Only one stretch of the data below should be repeated: the lines from the line containing "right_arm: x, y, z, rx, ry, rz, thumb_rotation" through the line containing "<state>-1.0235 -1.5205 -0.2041", inclusive, exactly as they are.

━━━━━━━━━━

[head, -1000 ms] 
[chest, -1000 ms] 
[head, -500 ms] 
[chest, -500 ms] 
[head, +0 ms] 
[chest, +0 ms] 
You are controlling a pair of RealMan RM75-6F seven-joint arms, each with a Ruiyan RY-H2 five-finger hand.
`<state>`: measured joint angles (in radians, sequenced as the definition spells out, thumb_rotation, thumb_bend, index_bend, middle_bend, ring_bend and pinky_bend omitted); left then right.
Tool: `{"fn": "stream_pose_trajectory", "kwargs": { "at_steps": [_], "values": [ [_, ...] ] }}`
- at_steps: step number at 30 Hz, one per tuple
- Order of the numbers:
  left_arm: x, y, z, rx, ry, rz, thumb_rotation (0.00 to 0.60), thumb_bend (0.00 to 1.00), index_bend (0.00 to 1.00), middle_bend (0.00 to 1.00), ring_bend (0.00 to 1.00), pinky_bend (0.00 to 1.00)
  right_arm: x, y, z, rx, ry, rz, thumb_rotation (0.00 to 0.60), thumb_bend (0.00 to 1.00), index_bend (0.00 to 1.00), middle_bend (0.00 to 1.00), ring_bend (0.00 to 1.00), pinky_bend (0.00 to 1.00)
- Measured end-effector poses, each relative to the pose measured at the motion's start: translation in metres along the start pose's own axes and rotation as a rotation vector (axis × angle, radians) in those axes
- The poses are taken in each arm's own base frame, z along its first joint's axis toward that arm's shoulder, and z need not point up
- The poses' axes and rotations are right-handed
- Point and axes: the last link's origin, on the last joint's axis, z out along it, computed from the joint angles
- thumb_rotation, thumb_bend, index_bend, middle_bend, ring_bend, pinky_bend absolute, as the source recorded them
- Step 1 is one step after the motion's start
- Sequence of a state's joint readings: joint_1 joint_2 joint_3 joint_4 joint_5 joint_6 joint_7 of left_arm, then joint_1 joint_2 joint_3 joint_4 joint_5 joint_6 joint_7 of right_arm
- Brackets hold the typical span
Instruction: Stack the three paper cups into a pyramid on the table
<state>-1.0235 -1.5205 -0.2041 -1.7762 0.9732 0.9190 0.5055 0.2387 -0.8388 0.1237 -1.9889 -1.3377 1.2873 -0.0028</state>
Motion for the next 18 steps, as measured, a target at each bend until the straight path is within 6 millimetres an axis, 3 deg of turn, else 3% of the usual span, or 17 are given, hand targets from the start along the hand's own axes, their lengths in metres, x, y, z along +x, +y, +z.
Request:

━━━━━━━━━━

Reply to the exercise >>
  right_arm: x, y, z, rx, ry, rz, thumb_rotation (0.00 to 0.60), thumb_bend (0.00 to 1.00), index_bend (0.00 to 1.00), middle_bend (0.00 to 1.00), ring_bend (0.00 to 1.00), pinky_bend (0.00 to 1.00)
- Measured end-effector poses, each relative to the pose measured at the motion's start: translation in metres along the start pose's own axes and rotation as a rotation vector (axis × angle, radians) in those axes
- The poses are taken in each arm's own base frame, z along its first joint's axis toward that arm's shoulder, and z need not point up
- The poses' axes and rotations are right-handed
- Point and axes: the last link's origin, on the last joint's axis, z out along it, computed from the joint angles
- thumb_rotation, thumb_bend, index_bend, middle_bend, ring_bend, pinky_bend absolute, as the source recorded them
- Step 1 is one step after the motion's start
- Sequence of a state's joint readings: joint_1 joint_2 joint_3 joint_4 joint_5 joint_6 joint_7 of left_arm, then joint_1 joint_2 joint_3 joint_4 joint_5 joint_6 joint_7 of right_arm
- Brackets hold the typical span
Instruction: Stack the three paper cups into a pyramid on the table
<state>-1.0235 -1.5205 -0.2041 -1.7762 0.9732 0.9190 0.5055 0.2387 -0.8388 0.1237 -1.9889 -1.3377 1.2873 -0.0028</state>

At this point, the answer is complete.